* WORK INSTRUCTION
Restate the listing below line for line and word for word, without the pictures.

*** Begin section ***

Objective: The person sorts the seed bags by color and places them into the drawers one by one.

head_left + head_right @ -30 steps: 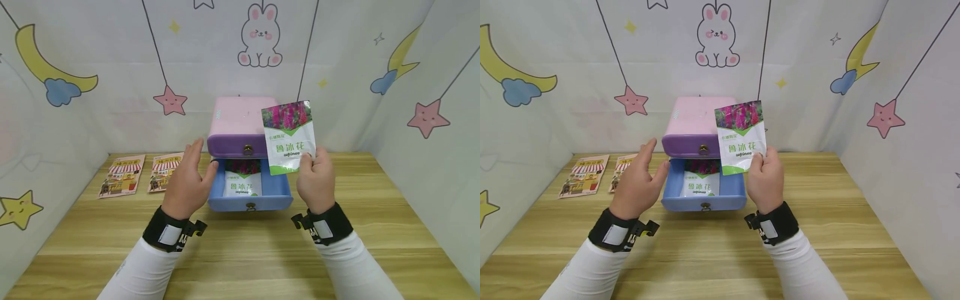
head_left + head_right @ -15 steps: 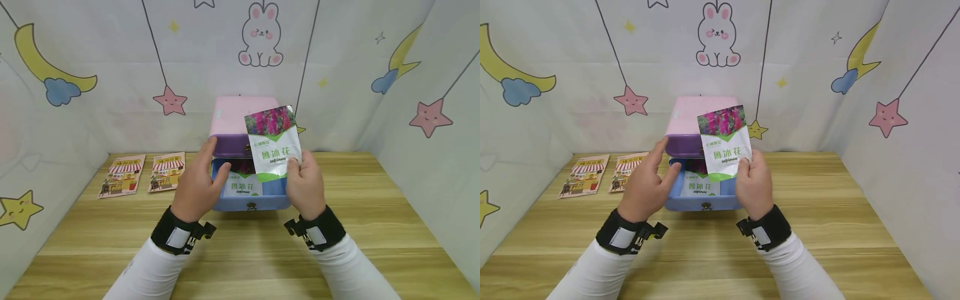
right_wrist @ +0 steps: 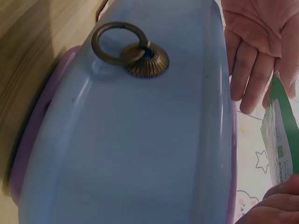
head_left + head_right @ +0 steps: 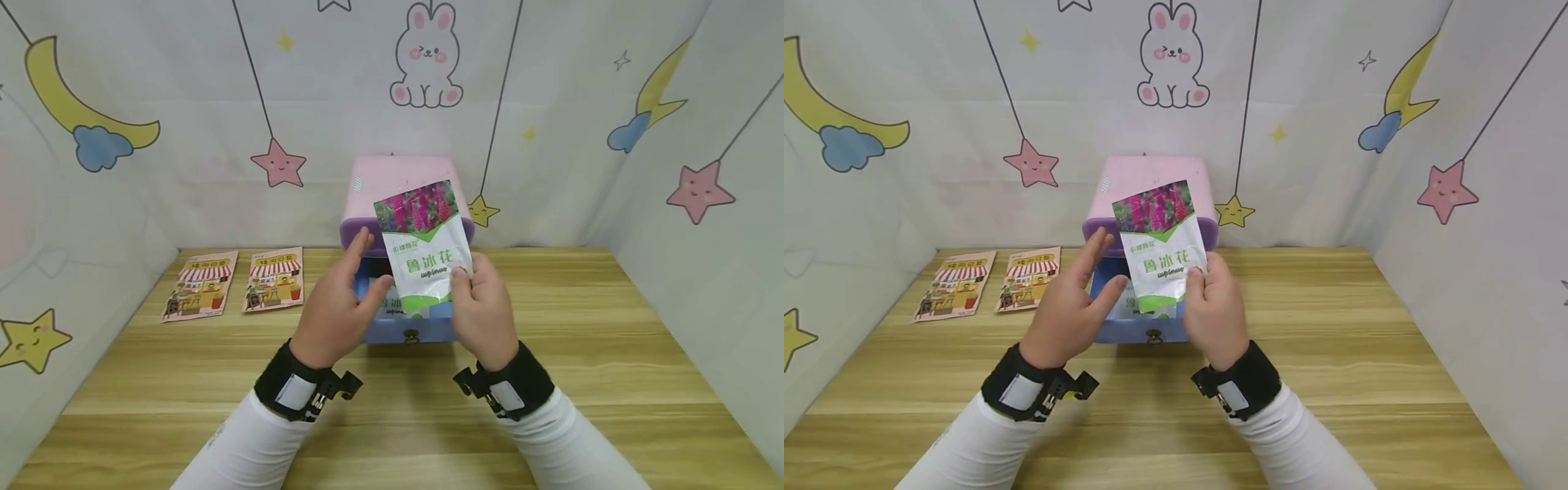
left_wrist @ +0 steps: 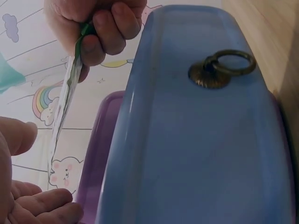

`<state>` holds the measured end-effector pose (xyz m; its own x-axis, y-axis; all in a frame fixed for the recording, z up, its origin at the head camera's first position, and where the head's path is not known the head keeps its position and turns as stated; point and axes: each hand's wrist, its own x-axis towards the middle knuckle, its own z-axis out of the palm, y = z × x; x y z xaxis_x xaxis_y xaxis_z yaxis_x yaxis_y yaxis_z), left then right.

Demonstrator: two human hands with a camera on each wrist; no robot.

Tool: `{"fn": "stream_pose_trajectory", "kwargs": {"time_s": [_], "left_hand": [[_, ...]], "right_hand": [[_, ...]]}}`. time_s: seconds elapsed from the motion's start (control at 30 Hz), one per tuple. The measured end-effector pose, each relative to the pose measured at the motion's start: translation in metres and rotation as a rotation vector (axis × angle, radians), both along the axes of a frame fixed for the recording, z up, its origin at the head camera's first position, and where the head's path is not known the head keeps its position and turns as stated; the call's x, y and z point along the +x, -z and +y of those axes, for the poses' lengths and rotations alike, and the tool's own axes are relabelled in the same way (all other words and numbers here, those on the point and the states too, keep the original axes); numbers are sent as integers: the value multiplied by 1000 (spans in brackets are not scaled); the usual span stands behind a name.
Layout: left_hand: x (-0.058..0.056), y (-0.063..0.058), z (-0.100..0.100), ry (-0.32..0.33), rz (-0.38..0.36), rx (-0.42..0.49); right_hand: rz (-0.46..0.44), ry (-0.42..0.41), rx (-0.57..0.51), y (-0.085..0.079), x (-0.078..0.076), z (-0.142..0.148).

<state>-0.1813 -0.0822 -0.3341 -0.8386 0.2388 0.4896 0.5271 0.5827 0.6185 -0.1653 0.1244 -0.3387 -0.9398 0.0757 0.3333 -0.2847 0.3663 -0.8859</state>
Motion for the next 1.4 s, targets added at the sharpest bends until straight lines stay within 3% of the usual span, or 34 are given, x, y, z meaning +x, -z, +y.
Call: {"fn": "stream_pose_trajectory", "kwargs": {"time_s": [0.27,0.4,0.67,0.93,1.4], "left_hand": [[2,2,7,85,-61,75],[4,3,9,96,-78,114],[4,5,10,38,-63,156],[6,2,9,-55,-12,117],[5,1,3,-34,-31,163]], "right_hand": [[12,-87,4,2,3,-6],[-1,-115,14,3,4,-9],[-40,-175,78,2,6,-10],[-59,-244,116,1,7,-10],[-49,-211,179,1,4,-6]]}}
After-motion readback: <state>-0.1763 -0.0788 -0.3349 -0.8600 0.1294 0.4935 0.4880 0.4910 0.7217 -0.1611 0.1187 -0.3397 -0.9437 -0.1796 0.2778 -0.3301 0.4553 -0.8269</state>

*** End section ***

* TASK RESPONSE
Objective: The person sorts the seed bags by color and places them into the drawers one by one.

head_left + head_right @ -30 steps: 
head_left + head_right @ -15 steps: 
right_wrist @ +0 steps: 
head_left + head_right @ +0 steps: 
left_wrist @ +0 steps: 

`<state>` holds the measured end-effector pose (xyz m; its own x-axis, y-axis; all in a frame fixed for the recording, z up, its origin at the head camera's first position, and where the head's path is not known the head keeps its position and turns as stated; point and axes: each hand's wrist, its own x-axis towards the middle knuckle, its own z-axis out of the palm, y = z × x; x y z xaxis_x xaxis_y xaxis_z yaxis_x yaxis_y yaxis_z), left then right.

Demonstrator: two human hands with a camera on each wrist; no robot.

Tool: `{"fn": "stream_pose_trajectory", "kwargs": {"time_s": [_], "left_hand": [[_, ...]], "right_hand": [[_, ...]]}}`. time_s: seconds elapsed from the motion's start (control at 30 Hz), one per tuple. The measured end-effector pose, each relative to the pose measured at the motion's start: translation in metres and rotation as a rotation vector (axis × angle, radians), both along the axes of a frame fixed for the recording, z up, its origin at the head camera's first position, and where the head's path is not known the head keeps its position and turns as stated; the call's x, y and z point along the +x, -z and +y of those axes, for the poses' lengths and rotations alike, and the tool's own axes are relabelled in the same way (all other words and numbers here, those on the point and the states too, keep the original axes); numbers are sent as integers: the value multiplied by 1000 (spans in brackets are not scaled); the usual span stands behind a name.
Layout: left_hand: x (-0.058..0.056), y (-0.063..0.058), z (-0.100..0.100), ry (-0.32..0.33), rz (-0.38..0.36), rx (-0.42..0.49); right_hand: rz (-0.46..0.44), ry (-0.42..0.41), rx (-0.57..0.51), y (-0.085..0.079), x (-0.078..0.076), z (-0.142..0.148).

<state>-0.1813 -0.0822 -0.3341 -0.8386 0.2388 0.4896 0.5271 0.5827 0.6185 -0.1653 0.1244 -0.3387 -0.9398 0.0757 0.3333 -0.2847 0.3663 -0.8859</state>
Motion for the next 1.4 s, targets added at the sharpest bends until straight lines stay within 3% of the usual span, or 34 are given, x, y, z meaning +x, -z, +y.
Call: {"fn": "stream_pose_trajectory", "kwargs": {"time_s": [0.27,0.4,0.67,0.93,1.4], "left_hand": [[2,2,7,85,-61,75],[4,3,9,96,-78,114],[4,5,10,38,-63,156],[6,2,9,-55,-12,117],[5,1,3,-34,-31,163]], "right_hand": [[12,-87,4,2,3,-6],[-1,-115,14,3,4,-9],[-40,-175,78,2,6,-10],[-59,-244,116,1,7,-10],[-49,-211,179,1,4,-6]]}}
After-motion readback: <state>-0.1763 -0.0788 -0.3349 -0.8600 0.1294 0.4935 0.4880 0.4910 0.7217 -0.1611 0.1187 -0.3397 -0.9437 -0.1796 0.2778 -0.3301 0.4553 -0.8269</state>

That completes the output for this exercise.